## [What this task involves]
Among the entries below, please repeat exactly and only the lines from the line containing "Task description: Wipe" to the line containing "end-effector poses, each", both lines included.

══ Data to examine

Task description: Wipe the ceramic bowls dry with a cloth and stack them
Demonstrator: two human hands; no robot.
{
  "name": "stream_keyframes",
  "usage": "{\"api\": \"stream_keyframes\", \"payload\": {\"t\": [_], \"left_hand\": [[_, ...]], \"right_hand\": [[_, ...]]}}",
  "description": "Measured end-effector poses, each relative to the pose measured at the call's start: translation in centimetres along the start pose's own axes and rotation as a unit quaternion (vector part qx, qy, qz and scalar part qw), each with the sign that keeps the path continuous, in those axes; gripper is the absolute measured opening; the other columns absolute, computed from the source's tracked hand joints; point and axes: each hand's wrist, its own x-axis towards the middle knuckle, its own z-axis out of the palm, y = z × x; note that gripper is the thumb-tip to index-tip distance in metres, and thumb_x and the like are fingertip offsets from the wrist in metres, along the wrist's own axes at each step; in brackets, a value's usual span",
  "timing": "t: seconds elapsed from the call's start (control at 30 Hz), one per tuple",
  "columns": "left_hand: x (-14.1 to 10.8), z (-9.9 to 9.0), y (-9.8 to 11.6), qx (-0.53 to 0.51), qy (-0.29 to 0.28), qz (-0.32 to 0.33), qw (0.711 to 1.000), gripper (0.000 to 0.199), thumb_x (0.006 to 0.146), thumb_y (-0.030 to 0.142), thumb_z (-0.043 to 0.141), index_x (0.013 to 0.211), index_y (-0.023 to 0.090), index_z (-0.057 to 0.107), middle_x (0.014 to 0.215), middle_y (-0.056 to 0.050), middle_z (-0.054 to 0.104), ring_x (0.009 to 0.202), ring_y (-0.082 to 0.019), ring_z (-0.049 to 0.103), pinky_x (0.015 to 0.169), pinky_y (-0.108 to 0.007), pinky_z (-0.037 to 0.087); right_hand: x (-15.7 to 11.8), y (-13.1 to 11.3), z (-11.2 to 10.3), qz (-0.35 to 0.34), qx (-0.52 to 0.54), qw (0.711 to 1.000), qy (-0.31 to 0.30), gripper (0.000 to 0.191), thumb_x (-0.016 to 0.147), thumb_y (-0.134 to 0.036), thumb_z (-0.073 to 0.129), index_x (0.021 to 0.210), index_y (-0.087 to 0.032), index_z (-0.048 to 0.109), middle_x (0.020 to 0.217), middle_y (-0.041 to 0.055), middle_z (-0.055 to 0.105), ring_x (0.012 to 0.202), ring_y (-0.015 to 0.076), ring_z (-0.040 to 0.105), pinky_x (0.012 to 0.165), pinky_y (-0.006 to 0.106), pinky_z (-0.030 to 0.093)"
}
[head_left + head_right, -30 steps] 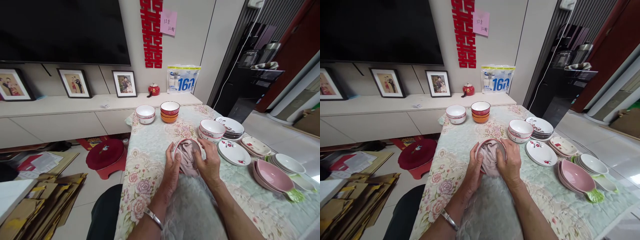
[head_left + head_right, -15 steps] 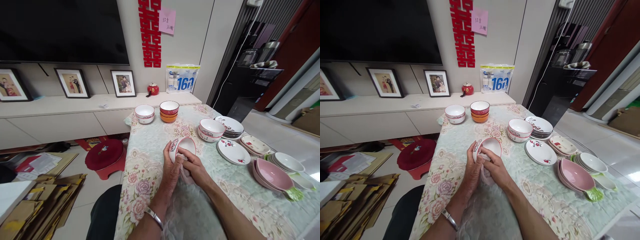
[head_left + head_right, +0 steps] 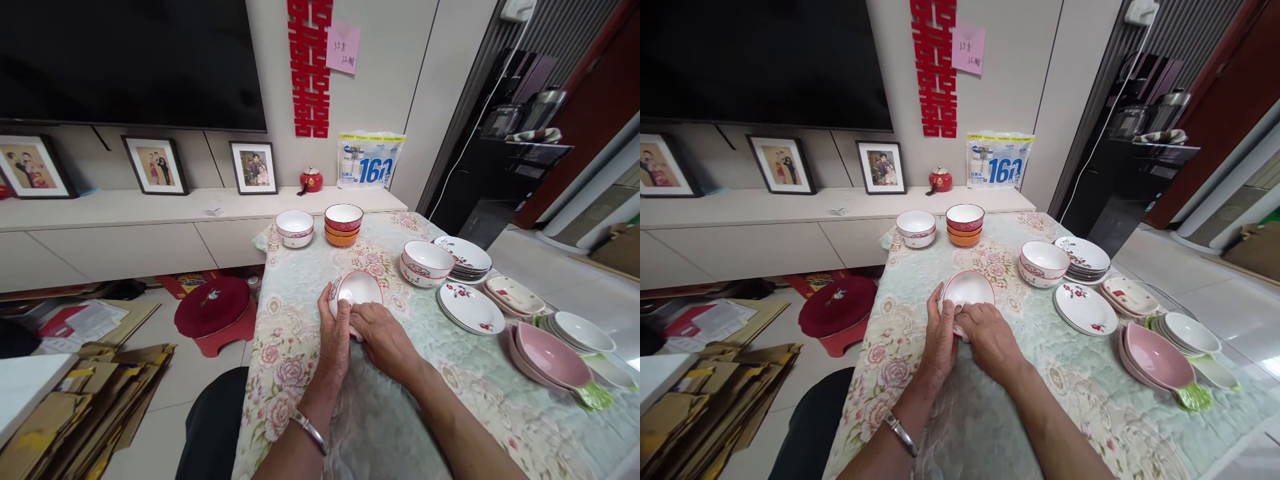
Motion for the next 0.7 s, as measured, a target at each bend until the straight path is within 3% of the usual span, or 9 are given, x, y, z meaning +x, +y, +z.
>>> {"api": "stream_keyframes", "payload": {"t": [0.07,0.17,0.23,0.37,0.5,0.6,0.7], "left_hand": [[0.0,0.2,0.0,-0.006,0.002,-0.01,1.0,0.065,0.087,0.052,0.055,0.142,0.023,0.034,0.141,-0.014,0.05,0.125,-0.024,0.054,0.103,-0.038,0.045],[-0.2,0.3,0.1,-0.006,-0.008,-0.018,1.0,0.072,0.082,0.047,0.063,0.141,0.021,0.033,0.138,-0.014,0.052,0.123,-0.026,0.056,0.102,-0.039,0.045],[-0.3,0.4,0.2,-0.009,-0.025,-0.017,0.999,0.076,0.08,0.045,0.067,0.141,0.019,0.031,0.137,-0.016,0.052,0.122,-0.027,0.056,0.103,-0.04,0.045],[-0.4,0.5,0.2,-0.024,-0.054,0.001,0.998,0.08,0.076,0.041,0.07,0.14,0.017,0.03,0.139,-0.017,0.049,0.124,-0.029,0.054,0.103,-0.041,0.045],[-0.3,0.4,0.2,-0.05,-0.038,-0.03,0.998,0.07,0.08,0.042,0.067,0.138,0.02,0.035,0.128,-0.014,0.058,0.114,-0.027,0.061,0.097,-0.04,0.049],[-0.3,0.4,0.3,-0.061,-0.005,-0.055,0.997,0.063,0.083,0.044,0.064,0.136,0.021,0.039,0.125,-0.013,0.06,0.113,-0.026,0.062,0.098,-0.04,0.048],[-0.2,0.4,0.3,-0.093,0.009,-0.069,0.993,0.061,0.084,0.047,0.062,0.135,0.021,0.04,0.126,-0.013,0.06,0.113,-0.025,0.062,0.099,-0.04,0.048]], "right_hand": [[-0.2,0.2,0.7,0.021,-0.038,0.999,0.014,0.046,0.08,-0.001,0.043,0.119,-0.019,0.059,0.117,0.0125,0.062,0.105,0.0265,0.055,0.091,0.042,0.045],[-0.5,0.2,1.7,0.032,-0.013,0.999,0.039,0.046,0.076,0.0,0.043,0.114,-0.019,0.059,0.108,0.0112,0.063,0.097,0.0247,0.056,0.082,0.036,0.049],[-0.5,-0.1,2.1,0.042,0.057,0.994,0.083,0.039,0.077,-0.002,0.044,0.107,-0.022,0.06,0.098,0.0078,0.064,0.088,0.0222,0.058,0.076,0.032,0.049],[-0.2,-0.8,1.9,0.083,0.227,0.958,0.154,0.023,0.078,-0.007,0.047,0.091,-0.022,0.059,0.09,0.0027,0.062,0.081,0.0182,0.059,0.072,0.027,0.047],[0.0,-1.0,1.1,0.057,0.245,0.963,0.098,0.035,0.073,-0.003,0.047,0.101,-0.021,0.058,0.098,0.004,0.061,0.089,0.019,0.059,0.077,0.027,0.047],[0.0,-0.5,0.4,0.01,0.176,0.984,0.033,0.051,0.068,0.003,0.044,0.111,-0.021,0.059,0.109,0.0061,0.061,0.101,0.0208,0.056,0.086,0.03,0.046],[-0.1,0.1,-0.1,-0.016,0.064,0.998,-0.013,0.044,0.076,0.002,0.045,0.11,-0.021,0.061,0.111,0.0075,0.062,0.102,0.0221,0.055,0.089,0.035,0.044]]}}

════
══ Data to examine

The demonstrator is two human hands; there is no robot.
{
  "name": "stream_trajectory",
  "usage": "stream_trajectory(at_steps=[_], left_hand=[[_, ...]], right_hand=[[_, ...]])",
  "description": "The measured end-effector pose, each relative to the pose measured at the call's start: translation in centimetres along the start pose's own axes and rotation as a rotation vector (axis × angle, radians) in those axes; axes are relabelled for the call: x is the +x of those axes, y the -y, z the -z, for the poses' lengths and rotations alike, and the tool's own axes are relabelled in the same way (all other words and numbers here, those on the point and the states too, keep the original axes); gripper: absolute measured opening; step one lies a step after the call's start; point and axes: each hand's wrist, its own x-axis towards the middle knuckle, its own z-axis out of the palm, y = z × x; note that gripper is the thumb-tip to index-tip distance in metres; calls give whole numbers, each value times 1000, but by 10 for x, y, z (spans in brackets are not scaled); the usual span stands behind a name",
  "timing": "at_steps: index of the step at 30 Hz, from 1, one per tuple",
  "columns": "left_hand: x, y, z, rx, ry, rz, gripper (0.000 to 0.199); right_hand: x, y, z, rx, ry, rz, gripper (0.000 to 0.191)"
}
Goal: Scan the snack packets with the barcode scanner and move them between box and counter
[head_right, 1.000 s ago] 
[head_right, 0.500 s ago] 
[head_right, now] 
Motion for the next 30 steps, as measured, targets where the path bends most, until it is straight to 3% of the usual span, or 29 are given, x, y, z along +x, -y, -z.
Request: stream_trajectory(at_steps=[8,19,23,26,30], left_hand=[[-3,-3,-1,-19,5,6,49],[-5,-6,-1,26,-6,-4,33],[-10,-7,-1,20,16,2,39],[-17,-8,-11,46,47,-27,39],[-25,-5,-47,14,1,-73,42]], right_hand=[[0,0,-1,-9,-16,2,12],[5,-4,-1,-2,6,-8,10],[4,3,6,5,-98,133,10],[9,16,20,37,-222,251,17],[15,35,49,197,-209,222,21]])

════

## [Task response]
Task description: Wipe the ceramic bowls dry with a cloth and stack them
Demonstrator: two human hands; no robot.
{
  "name": "stream_keyframes",
  "usage": "{\"api\": \"stream_keyframes\", \"payload\": {\"t\": [_], \"left_hand\": [[_, ...]], \"right_hand\": [[_, ...]]}}",
  "description": "Measured end-effector poses, each relative to the pose measured at the call's start: translation in centimetres along the start pose's own axes and rotation as a unit quaternion (vector part qx, qy, qz and scalar part qw), each with the sign that keeps the path continuous, in those axes; gripper is the absolute measured opening; the other columns absolute, computed from the source's tracked hand joints; point and axes: each hand's wrist, its own x-axis towards the middle knuckle, its own z-axis out of the palm, y = z × x; note that gripper is the thumb-tip to index-tip distance in metres, and thumb_x and the like are fingertip offsets from the wrist in metres, along the wrist's own axes at each step; in brackets, a value's usual span",

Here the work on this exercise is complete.